In the fall, sixth-grade students from every city in the county, from Dixon to Benicia and Vallejo to Rio Vista, participate in the Suisun Marsh Watershed and Wetland education program, sponsored by the Solano County Water Agency and Fairfield-Suisun Sewer District.
RCD staff first lead three in-class sessions focusing on the characteristics of a watershed, the effects of storm water pollution on creeks, marsh and ocean. Students study the geography of Solano County and the Suisun Marsh using various types of maps. They, too, learn about the many native and non-native plants and animals residing in the marshlands, which serve as the resting and feeding ground for tens of thousands of wintering and migrating waterfowl and provide habitat for more than 221 species of birds.
The Suisun Marsh, the largest, contiguous brackish marsh remaining on the west coast of North America, supports more than 40 species of fish and 80 percent of the state's commercial salmon fishery by providing key rearing areas for juvenile fish. The marsh is also home to the endemic Tule elk, and the federally-endangered salt marsh harvest mouse.
Students then take an all-day field trip to the Rush Ranch Nature Center, located near the city of Suisun, where they rotate through three hands-on learning stations covering the marsh's soil, water and plants. After lunch, students take a nature hike through the Rush Ranch property, during which they sit atop a bluff overlooking the marshlands and write poetry about their field trip experience.
“The kids were really engaged,” said Bruce Vieira, a sixth grade math and science teacher at Rio Vista’s Riverview Middle School, who participated for the first time last fall in the Suisun Marsh program.
“A lot of them had never been exposed to what a watershed was,” he said in an interview. “They get to actually go out and do some field experiments, like testing water temperature and understanding why temperature is important. They were excited about being able to leave the classroom, and it didn’t take them long to figure out they were actually learning some stuff – that it wasn’t just a get-out-of-class day.”

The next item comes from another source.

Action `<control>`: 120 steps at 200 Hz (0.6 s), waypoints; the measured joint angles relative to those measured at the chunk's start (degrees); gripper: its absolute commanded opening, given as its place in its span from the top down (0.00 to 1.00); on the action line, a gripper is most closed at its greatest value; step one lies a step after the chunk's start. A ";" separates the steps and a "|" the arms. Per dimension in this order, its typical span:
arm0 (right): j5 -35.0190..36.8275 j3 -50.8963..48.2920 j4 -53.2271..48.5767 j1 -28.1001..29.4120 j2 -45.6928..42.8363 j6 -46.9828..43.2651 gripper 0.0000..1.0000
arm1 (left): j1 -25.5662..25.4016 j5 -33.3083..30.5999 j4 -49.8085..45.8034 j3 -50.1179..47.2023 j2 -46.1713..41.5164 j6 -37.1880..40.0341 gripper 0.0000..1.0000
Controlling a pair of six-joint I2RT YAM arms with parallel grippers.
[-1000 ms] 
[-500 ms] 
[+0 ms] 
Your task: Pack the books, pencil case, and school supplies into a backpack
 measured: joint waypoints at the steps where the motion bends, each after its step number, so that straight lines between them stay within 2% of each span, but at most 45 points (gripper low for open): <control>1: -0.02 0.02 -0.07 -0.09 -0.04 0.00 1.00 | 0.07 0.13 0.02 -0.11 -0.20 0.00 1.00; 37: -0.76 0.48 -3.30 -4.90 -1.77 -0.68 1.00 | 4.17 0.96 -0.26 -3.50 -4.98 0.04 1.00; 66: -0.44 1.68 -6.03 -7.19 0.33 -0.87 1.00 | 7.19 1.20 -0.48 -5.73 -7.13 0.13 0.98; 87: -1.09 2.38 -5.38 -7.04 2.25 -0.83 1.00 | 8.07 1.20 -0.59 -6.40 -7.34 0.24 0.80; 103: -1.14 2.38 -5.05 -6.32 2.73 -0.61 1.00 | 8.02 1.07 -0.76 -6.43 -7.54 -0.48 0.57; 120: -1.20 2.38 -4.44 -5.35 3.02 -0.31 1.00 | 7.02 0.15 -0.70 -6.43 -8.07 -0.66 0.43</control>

Back in the classroom, a fourth in-class lesson teaches students about marine debris and their role in its creation and management. Participating teachers also have the option of taking their students on a tour of the North Bay Regional Water Treatment Plant to further strengthen student understanding of the connection between source water and their household water taps.

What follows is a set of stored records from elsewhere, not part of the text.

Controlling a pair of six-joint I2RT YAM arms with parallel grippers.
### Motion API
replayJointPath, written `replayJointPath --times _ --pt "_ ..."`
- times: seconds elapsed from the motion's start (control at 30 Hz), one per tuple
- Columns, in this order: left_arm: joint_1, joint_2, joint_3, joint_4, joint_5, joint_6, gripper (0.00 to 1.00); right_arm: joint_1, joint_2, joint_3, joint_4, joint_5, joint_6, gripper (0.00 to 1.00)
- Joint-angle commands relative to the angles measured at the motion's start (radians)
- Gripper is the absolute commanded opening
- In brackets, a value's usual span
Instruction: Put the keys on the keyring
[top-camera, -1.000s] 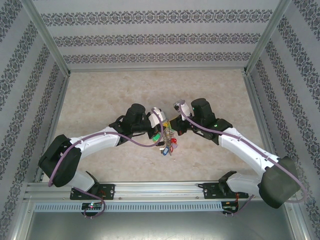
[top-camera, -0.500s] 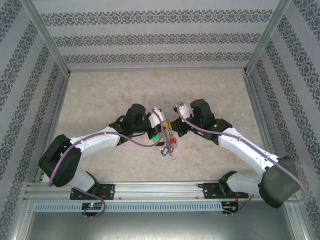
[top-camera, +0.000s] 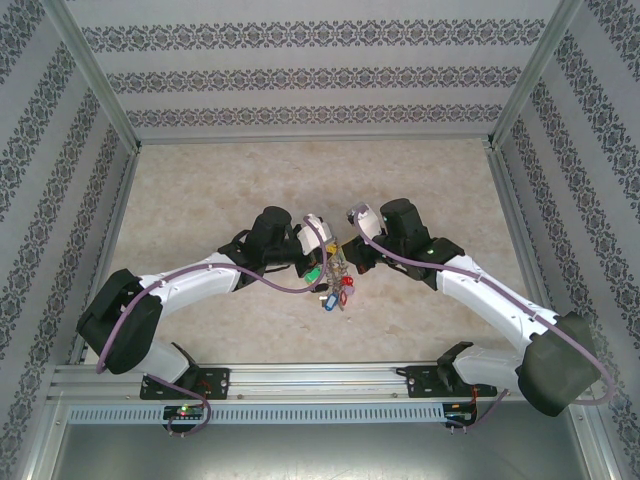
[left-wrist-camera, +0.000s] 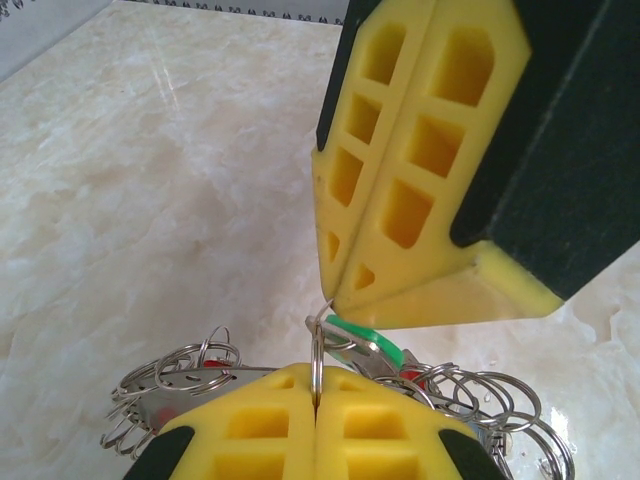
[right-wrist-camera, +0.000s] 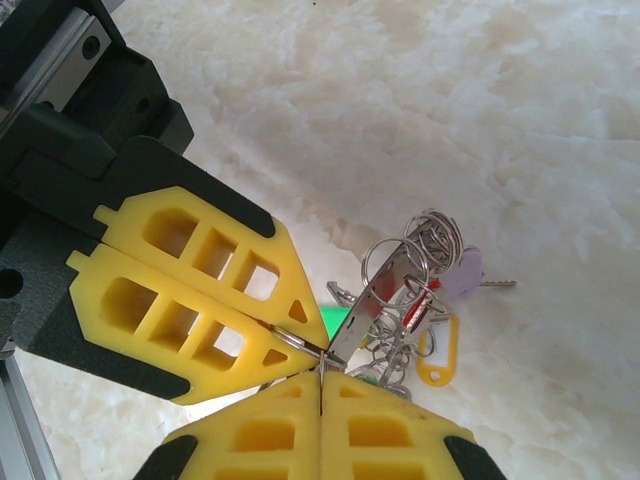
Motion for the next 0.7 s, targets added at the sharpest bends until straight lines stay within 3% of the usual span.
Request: replayJointPath --times 0.0,0.4,0.67 --pt "-0.005 -0.005 0.037 0.063 0.017 -0.003 0.00 -0.012 0.009 -0.006 -0.002 0.004 0.014 0.00" --pt "-0.004 0.007 0.052 0.061 0.034 -0.014 0.00 -0.060 0.012 -0.043 0.034 -0.027 0.046 0.00" --pt "-0.004 0.017 0.063 0.103 0.065 -0.039 0.00 -0.113 0.028 -0.092 0.123 -0.221 0.076 0.00"
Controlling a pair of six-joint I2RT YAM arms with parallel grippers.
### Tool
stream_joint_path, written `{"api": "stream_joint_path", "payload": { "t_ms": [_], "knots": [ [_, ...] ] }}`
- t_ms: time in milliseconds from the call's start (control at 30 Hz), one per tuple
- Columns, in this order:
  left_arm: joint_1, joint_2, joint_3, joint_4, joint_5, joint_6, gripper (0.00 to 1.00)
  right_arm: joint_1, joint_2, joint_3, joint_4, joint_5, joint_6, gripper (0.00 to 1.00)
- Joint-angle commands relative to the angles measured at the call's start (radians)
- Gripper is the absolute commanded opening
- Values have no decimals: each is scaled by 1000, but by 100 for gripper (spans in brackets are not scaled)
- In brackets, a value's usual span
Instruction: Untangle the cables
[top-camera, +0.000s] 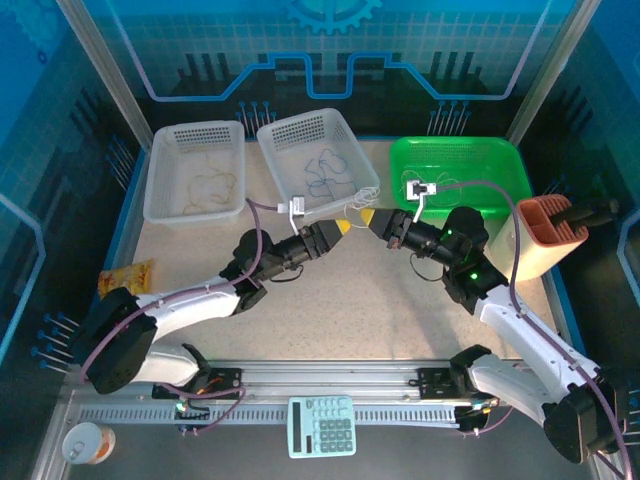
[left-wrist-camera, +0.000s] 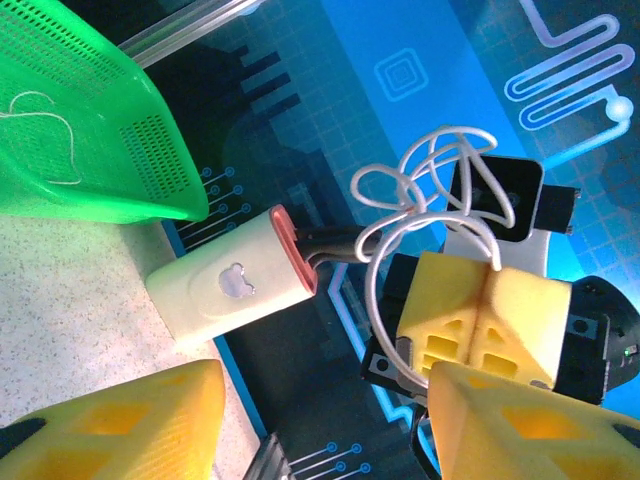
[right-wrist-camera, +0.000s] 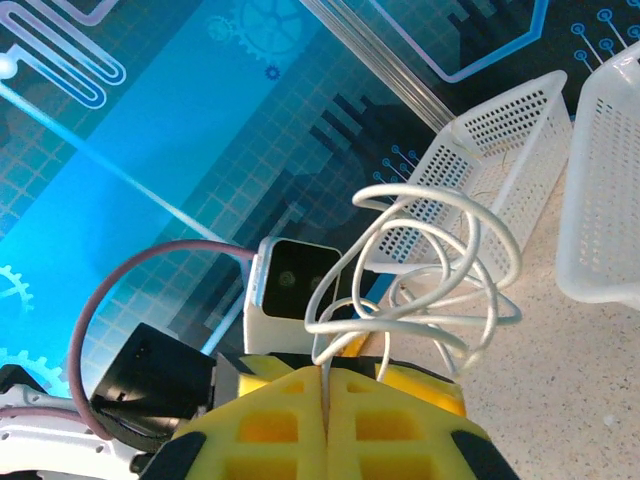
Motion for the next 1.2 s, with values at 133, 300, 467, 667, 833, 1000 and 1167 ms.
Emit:
{"api": "stream_joint_path", "payload": {
  "t_ms": [133, 300, 467, 667, 833, 1000, 1167],
  "knots": [
    [-15, 16, 42, 81, -27, -11, 55, 7, -1, -34, 50, -4, 15, 0],
    [-17, 10, 44, 85, -36, -6, 55, 10, -1, -51, 64, -3, 24, 0],
    [-20, 19, 48, 87, -38, -6, 48, 14, 2, -54, 73, -10, 31, 0],
    [-24, 34, 61, 95, -41, -5, 31, 24, -3, -64, 70, -5, 32, 0],
    [-23, 34, 64, 88, -31, -7, 8, 26, -21, -85, 46, 14, 21, 0],
    [-20, -19, 59, -8, 7, 35, 0, 12, -61, -49, -120, 73, -69, 54],
    [-18, -117, 69, -206, 60, 136, 0, -36, -107, -10, -255, 107, -145, 74]
  ]
}}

In 2015, in response to California's prolonged drought, the program increased its focus on water conservation, teaching students reasons and strategies for reducing water consumption in their homes and at school.
For high schoolers – juniors and seniors – the Vallejo Sanitation and Flood Control District and Solano County Office of Education contract Solano RCD to manage and implement their bio-monitoring program, a comprehensive urban runoff education program that includes eight in-class lessons, a half-day creek restoration project and an all-day bio-assessment activity in May.
Lessons focus on stream ecology, storm water and watersheds, topographic mapping, macro-invertebrate identification and chemical water testing. During the restoration-focused trip students remove invasive plants and plant native vegetation.
On the all-day outing, the students monitor the health of a local creek using the California Streamside Biosurvey, which employs the use of non-lethal techniques for assessing invertebrate populations and evaluating water quality. This program builds on both the Watershed Explorers Program and Suisun Marsh Watershed and Wetland Education Program, but also stands alone, said Butler.
In an effort to spread watershed education even further, the Solano RCD is now coordinating the School Water Education Program, a free program that partners with teachers throughout Solano County to provide K-12 students with information about water awareness and conservation.
The program includes the use of online curriculum and materials, and is offering an upcoming professional development session free to all Solano County teachers and college students designed to train educators on how to include water awareness and conservation in their classrooms.